Keep the pictures out, and restate the listing that follows exactly as written.

—————

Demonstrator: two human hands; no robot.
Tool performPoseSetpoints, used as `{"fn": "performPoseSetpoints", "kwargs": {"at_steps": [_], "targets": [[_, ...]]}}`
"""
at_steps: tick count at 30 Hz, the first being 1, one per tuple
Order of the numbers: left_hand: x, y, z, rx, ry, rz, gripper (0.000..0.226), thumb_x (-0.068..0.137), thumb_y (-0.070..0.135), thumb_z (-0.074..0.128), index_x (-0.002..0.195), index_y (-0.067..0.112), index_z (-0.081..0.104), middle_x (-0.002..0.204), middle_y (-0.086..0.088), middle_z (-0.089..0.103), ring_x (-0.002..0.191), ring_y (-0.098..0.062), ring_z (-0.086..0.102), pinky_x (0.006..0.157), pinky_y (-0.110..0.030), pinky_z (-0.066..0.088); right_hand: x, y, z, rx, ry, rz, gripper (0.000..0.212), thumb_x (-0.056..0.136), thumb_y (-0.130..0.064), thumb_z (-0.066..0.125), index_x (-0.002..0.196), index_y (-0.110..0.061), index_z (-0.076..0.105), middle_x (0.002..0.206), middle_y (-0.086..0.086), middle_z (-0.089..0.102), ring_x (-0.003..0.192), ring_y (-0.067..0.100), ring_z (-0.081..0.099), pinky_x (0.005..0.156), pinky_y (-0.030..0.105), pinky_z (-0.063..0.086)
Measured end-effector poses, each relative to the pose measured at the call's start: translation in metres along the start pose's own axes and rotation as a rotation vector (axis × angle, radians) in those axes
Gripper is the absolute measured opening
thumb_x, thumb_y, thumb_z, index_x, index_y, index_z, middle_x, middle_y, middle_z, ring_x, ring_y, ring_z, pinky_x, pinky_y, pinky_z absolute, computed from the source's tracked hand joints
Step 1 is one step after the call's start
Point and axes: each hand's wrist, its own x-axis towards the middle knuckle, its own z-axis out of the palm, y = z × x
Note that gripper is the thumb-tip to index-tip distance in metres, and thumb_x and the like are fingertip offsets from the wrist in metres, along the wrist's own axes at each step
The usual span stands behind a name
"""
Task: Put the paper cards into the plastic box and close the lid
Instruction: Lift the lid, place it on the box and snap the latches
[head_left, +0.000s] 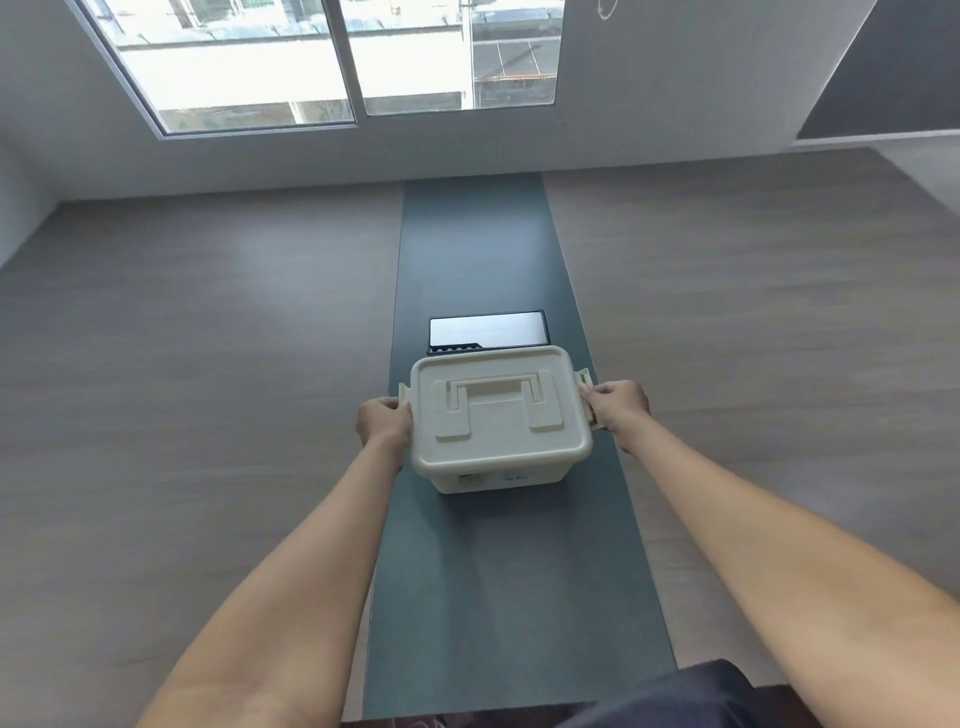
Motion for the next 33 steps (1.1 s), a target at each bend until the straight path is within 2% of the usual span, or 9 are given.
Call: {"fn": "performPoseSetpoints", "kwargs": {"at_steps": [4,6,11,14,19,23,27,29,33], "targets": [[-0.002,0.004,0.001,0.059,-0.039,0.027,0.022,0.078,-0.002,0.050,0.071,0.012,0.066,0.071,-0.004,0.061,0.065,-0.023,0.051,0.057,-0.025,0.042,-0.001,-0.005,0.000,-0.037,0.007,-0.028,0.027,0.073,-0.019,0.067,0.083,0.006,0.074,0.077,0.018,0.075,0.062,0.017,0.056,0.059,0.031,0.051],[-0.005,0.006,0.000,0.076,-0.070,0.046,0.022,0.077,-0.001,0.050,0.071,0.011,0.067,0.068,-0.002,0.060,0.060,-0.022,0.049,0.055,-0.023,0.039,-0.005,-0.008,0.001,-0.070,-0.009,-0.027,0.021,0.071,-0.023,0.066,0.069,-0.003,0.069,0.067,0.009,0.064,0.063,0.017,0.051,0.058,0.031,0.046],[0.005,-0.004,0.000,0.162,-0.140,0.114,0.018,0.067,0.001,0.059,0.074,0.008,0.074,0.073,-0.004,0.072,0.064,-0.022,0.057,0.063,-0.033,0.052,-0.013,-0.005,0.002,-0.063,0.011,-0.075,0.017,0.079,-0.026,0.076,0.082,-0.010,0.075,0.095,0.008,0.077,0.090,0.029,0.073,0.087,0.043,0.059],[0.010,-0.004,0.004,0.246,-0.123,0.130,0.020,0.066,0.002,0.053,0.077,-0.001,0.069,0.066,-0.003,0.061,0.063,-0.021,0.047,0.057,-0.030,0.043,-0.014,-0.005,0.004,-0.118,0.006,-0.120,0.019,0.084,-0.024,0.072,0.094,-0.009,0.078,0.100,0.009,0.078,0.097,0.028,0.072,0.088,0.037,0.057],[0.011,0.002,0.010,0.296,-0.107,0.134,0.016,0.070,0.003,0.053,0.076,-0.003,0.067,0.066,-0.004,0.057,0.063,-0.022,0.044,0.056,-0.030,0.040,-0.012,-0.014,0.006,-0.232,0.011,-0.142,0.024,0.087,-0.023,0.066,0.091,-0.003,0.077,0.096,0.011,0.077,0.094,0.033,0.070,0.079,0.035,0.054],[0.013,0.011,0.005,0.334,-0.172,0.198,0.014,0.081,0.012,0.058,0.078,0.002,0.068,0.069,-0.003,0.061,0.066,-0.022,0.046,0.062,-0.029,0.040,-0.003,-0.016,0.001,-0.255,-0.055,-0.167,0.026,0.090,-0.024,0.063,0.084,0.000,0.073,0.090,0.014,0.075,0.078,0.025,0.061,0.068,0.030,0.044],[0.010,0.016,-0.001,0.451,-0.227,0.318,0.030,0.095,0.021,0.051,0.069,0.008,0.055,0.064,-0.003,0.050,0.069,-0.025,0.044,0.063,-0.032,0.032,-0.003,-0.016,-0.007,-0.380,-0.079,-0.251,0.036,0.094,-0.025,0.049,0.063,-0.007,0.047,0.065,0.007,0.046,0.069,0.024,0.038,0.056,0.032,0.026],[0.003,0.012,-0.003,0.517,-0.206,0.399,0.036,0.100,0.029,0.046,0.079,0.001,0.057,0.074,-0.009,0.059,0.075,-0.029,0.052,0.065,-0.034,0.035,-0.009,-0.010,-0.010,-0.341,-0.042,-0.306,0.040,0.096,-0.032,0.046,0.073,-0.002,0.058,0.069,0.008,0.054,0.071,0.024,0.043,0.060,0.032,0.030],[-0.022,-0.014,-0.011,0.438,-0.198,0.449,0.068,0.099,0.060,0.019,0.103,0.008,0.062,0.103,-0.013,0.067,0.095,-0.032,0.060,0.084,-0.043,0.047,-0.032,0.023,-0.015,-0.286,0.038,-0.333,0.039,0.102,-0.040,0.038,0.080,-0.018,0.062,0.082,0.005,0.058,0.082,0.025,0.049,0.069,0.031,0.034]]}}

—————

**Completed task:**
Demonstrator: two human hands; no robot.
Tool performPoseSetpoints, used as `{"fn": "performPoseSetpoints", "kwargs": {"at_steps": [_], "targets": [[_, ...]]}}`
"""
at_steps: tick count at 30 Hz, the first being 1, one per tuple
Order of the numbers: left_hand: x, y, z, rx, ry, rz, gripper (0.000..0.226), thumb_x (-0.068..0.137), thumb_y (-0.070..0.135), thumb_z (-0.074..0.128), index_x (-0.002..0.195), index_y (-0.067..0.112), index_z (-0.081..0.104), middle_x (-0.002..0.204), middle_y (-0.086..0.088), middle_z (-0.089..0.103), ring_x (-0.002..0.191), ring_y (-0.098..0.062), ring_z (-0.086..0.102), pinky_x (0.006..0.157), pinky_y (-0.110..0.030), pinky_z (-0.066..0.088); right_hand: x, y, z, rx, ry, rz, gripper (0.000..0.212), thumb_x (-0.056..0.136), thumb_y (-0.130..0.064), thumb_z (-0.066..0.125), index_x (-0.002..0.196), index_y (-0.110..0.061), index_z (-0.076..0.105), middle_x (0.002..0.206), middle_y (-0.086..0.086), middle_z (-0.089..0.102), ring_x (-0.003..0.192), ring_y (-0.067..0.100), ring_z (-0.081..0.099), pinky_x (0.005..0.156), pinky_y (-0.030..0.105), pinky_z (-0.063..0.086)
Measured end-effector poses, each relative to the pose measured at the call's start: translation in metres along the start pose's own axes and rotation as a rotation vector (axis × angle, radians) in those axes
Gripper is the absolute measured opening
thumb_x, thumb_y, thumb_z, index_x, index_y, index_z, middle_x, middle_y, middle_z, ring_x, ring_y, ring_z, pinky_x, pinky_y, pinky_z absolute, computed from the source's tracked hand joints
Step 1 is one step after the call's start
Point and axes: each hand's wrist, its own x-axis towards the middle knuckle, its own z-axis out of the palm, y = z × x
Note that gripper is the thumb-tip to index-tip distance in metres, and thumb_x and the like are fingertip offsets from the wrist in metres, along the wrist's own axes at each step
The usual span stands behind a name
"""
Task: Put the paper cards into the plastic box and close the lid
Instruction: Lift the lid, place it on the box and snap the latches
[head_left, +0.000s] 
Motion for the next 33 steps (1.1 s), a target at each bend until the straight path is within 2% of the usual span, or 9 are given.
Call: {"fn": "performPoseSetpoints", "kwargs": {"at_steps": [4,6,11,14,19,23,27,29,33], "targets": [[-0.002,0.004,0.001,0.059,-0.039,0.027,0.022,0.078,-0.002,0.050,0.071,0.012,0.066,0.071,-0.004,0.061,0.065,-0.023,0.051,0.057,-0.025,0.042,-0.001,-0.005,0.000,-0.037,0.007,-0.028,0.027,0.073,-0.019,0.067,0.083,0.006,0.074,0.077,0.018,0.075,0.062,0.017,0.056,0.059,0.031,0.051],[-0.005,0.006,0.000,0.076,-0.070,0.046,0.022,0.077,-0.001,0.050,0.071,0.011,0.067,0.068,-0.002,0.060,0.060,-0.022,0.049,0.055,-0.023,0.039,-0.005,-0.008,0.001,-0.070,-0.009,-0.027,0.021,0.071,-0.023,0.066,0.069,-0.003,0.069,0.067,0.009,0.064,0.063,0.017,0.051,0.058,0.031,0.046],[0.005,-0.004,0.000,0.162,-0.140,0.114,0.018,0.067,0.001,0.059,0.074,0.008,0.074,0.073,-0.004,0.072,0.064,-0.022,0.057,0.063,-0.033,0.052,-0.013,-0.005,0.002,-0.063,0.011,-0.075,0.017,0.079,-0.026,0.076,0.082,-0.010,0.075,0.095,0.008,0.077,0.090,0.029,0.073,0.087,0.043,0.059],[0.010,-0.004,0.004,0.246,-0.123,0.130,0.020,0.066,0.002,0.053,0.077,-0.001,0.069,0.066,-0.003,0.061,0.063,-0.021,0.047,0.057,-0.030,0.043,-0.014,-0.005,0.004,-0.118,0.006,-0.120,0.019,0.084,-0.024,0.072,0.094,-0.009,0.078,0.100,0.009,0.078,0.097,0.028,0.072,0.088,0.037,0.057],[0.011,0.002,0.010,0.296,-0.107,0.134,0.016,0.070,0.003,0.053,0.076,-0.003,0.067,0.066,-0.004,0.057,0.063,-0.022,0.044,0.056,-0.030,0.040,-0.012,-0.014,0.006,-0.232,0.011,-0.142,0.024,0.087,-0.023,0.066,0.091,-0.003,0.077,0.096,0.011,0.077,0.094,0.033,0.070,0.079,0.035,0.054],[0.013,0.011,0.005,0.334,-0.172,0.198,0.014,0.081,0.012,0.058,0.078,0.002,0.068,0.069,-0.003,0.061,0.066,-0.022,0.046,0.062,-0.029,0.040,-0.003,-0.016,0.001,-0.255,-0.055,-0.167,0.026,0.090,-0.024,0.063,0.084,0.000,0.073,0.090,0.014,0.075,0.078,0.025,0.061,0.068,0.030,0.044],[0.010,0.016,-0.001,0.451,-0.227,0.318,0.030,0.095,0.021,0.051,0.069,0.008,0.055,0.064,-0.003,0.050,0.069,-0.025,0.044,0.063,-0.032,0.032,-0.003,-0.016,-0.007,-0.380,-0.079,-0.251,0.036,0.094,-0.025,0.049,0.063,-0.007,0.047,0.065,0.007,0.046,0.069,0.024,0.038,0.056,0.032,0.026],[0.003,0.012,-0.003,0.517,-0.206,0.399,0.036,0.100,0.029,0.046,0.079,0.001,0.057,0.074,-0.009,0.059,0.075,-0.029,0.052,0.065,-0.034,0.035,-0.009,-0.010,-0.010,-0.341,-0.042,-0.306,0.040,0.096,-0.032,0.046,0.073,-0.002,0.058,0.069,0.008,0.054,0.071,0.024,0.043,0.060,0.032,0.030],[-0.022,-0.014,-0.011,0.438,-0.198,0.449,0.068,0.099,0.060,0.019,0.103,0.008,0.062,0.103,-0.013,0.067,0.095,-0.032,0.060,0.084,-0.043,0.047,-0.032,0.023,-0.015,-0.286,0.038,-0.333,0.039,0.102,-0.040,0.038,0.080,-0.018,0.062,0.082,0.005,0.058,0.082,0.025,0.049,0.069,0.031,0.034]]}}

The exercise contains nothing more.